_ASSIGNED TASK_
Your reply should be made up of every line in the records below that holds the string "This".

· · · · · · ·

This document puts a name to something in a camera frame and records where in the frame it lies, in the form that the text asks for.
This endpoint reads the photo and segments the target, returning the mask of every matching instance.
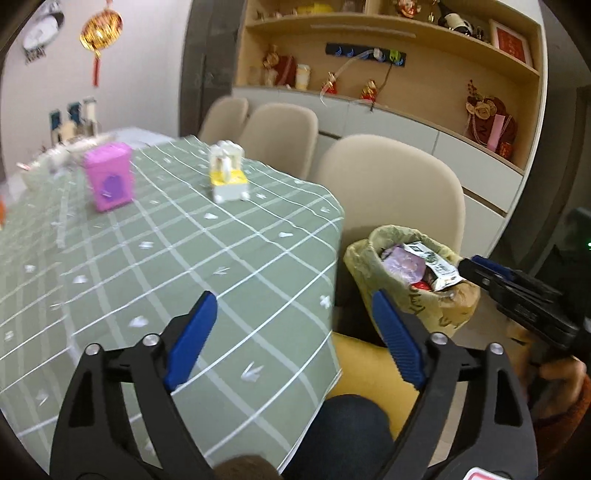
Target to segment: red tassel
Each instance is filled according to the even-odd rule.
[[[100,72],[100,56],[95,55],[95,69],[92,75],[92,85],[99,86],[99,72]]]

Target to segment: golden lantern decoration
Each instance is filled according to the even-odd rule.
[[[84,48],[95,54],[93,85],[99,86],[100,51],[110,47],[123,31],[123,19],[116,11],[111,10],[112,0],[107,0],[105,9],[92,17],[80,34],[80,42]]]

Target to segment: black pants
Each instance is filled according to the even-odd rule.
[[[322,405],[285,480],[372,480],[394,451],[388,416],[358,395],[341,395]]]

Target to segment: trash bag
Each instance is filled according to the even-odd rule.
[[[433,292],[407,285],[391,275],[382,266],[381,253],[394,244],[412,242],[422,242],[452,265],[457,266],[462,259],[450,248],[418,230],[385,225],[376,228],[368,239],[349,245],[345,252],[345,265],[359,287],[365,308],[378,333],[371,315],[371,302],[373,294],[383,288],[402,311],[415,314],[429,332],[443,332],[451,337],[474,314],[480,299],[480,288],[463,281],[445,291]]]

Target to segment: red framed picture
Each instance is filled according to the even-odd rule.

· · · · · · ·

_COMPLETED TASK_
This document puts a name to something in a camera frame and records where in the frame it lies, in the form that the text asks for.
This endpoint reads the photo and segments the target, returning the mask of every matching instance.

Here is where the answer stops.